WORK INSTRUCTION:
Output the data below line for line, exactly, up to and including the line where "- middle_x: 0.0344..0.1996" appears.

--- START ---

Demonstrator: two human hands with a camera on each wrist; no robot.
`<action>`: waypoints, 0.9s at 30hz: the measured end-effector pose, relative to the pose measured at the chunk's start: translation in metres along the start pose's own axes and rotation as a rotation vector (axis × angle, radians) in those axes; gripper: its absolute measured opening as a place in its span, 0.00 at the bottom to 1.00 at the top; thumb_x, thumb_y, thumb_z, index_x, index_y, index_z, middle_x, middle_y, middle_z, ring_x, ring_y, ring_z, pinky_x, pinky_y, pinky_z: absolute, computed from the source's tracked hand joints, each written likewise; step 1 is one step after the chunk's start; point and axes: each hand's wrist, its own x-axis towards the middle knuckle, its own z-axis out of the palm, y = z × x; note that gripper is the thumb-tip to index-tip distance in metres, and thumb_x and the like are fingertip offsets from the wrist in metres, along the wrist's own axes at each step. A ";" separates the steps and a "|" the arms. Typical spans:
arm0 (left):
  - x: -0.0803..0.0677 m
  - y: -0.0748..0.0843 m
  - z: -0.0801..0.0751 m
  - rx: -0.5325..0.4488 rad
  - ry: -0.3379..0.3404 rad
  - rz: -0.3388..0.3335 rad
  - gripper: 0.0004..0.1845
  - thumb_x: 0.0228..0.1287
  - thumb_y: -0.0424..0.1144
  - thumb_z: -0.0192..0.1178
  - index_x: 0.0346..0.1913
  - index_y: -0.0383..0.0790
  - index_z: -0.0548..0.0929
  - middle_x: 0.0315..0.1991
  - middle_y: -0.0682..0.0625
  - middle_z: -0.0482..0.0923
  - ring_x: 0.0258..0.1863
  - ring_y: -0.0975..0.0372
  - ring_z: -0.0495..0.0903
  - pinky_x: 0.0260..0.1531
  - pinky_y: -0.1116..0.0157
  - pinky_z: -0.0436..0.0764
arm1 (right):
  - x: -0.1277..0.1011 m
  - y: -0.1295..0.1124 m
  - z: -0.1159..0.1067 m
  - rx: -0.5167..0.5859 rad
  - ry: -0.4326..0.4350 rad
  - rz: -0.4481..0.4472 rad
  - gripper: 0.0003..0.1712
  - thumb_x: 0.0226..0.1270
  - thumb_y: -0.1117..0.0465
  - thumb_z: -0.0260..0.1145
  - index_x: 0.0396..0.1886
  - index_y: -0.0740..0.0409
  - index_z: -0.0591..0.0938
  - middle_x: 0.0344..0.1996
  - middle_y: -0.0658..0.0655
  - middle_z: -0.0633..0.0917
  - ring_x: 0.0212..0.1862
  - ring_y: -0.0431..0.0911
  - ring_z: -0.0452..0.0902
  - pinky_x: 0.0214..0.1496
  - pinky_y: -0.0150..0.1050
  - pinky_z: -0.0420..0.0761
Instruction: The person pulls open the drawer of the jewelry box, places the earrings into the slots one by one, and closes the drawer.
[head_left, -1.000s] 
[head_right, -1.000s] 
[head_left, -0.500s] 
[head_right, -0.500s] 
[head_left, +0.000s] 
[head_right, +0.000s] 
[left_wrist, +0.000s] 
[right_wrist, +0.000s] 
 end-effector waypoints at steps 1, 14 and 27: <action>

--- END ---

TASK ANSWER:
Demonstrator: two human hands with a camera on each wrist; no robot.
`<action>`: waypoints, 0.9s at 30hz: the measured end-effector pose, relative to the pose measured at the chunk's start: translation in metres along the start pose's own axes and rotation as a rotation vector (axis × angle, radians) in those axes; gripper: its absolute measured opening as a place in its span, 0.00 at the bottom to 1.00 at the top; thumb_x, thumb_y, thumb_z, index_x, index_y, index_z, middle_x, middle_y, middle_z, ring_x, ring_y, ring_z, pinky_x, pinky_y, pinky_z: absolute, computed from the source's tracked hand joints, each written likewise; step 1 is one step after the chunk's start; point and axes: each hand's wrist, its own x-axis towards the middle knuckle, its own z-axis out of the palm, y = z × x; note that gripper is the thumb-tip to index-tip distance in metres, and thumb_x and the like are fingertip offsets from the wrist in metres, along the wrist's own axes at each step. A ";" separates the steps and a "|" the arms. Typical spans:
arm0 (left):
  - x: -0.0803..0.0677 m
  - y: -0.0748..0.0843 m
  - z: -0.0801..0.0751 m
  - rx: -0.5325..0.4488 rad
  - ry: -0.3379..0.3404 rad
  - rz: -0.3388..0.3335 rad
  - gripper: 0.0004..0.1845
  - thumb_x: 0.0228..0.1287
  - thumb_y: -0.0424..0.1144
  - thumb_z: -0.0192..0.1178
  - index_x: 0.0346..0.1913
  - index_y: -0.0383..0.0790
  - index_z: -0.0548..0.0929
  - middle_x: 0.0315..0.1991
  - middle_y: -0.0682..0.0625
  - middle_z: -0.0482..0.0923
  - ring_x: 0.0258..0.1863
  - ring_y: -0.0975..0.0372
  - ring_z: -0.0495..0.0903
  - pinky_x: 0.0260..0.1531
  - pinky_y: -0.1116..0.0157
  - pinky_z: -0.0436..0.0764
arm1 (right):
  - x: -0.1277..0.1011 m
  - y: -0.1295..0.1124 m
  - z: -0.1159..0.1067 m
  - rx: -0.5167..0.5859 rad
  - ry: -0.4326..0.4350 rad
  - rz: -0.4481..0.4472 rad
  - gripper: 0.0003..0.1712
  - thumb_x: 0.0226..0.1270
  - thumb_y: -0.1117..0.0465
  - thumb_z: -0.0260..0.1145
  - index_x: 0.0396..0.1886
  - index_y: -0.0740..0.0409
  - index_z: -0.0591..0.0938
  - middle_x: 0.0344..0.1996

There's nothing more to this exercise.